*** Opening SUPPLIED INFORMATION ***

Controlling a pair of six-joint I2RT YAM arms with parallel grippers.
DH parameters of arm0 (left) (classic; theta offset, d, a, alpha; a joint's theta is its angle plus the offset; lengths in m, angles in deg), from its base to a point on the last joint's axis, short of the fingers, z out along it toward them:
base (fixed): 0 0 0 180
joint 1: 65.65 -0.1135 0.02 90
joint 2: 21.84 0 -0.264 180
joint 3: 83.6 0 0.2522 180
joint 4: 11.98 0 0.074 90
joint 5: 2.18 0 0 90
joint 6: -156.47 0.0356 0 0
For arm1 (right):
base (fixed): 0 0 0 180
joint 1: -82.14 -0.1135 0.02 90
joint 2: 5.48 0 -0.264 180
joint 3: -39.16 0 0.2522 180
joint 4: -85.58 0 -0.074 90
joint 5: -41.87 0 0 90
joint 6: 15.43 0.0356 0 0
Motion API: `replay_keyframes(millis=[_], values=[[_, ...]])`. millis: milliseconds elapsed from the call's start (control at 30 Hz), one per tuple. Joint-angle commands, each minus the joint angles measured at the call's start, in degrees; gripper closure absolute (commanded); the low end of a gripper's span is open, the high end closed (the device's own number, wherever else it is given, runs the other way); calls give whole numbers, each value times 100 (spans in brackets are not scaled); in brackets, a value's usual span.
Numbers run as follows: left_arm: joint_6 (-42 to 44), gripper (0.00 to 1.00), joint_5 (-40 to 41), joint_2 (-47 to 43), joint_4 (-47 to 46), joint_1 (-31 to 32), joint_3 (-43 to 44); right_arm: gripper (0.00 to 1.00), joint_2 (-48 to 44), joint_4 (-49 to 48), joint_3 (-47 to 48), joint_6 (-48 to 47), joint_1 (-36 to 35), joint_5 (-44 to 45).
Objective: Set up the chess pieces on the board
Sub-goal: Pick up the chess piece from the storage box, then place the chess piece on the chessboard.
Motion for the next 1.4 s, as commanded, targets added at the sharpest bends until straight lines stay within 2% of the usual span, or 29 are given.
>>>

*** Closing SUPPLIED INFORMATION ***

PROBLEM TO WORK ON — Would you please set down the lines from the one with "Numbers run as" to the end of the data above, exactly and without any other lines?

TASK SOLUTION —
Numbers run as follows: left_arm: joint_6 (-42 to 44), gripper (0.00 to 1.00), joint_5 (-40 to 41), joint_2 (-47 to 43), joint_4 (-47 to 46), joint_1 (-31 to 32), joint_3 (-43 to 44); right_arm: gripper (0.00 to 1.00), joint_2 (-48 to 44), joint_4 (-49 to 48), joint_3 (-47 to 48), joint_6 (-48 to 47), joint_1 (-36 to 35), joint_5 (-44 to 45).
Objective: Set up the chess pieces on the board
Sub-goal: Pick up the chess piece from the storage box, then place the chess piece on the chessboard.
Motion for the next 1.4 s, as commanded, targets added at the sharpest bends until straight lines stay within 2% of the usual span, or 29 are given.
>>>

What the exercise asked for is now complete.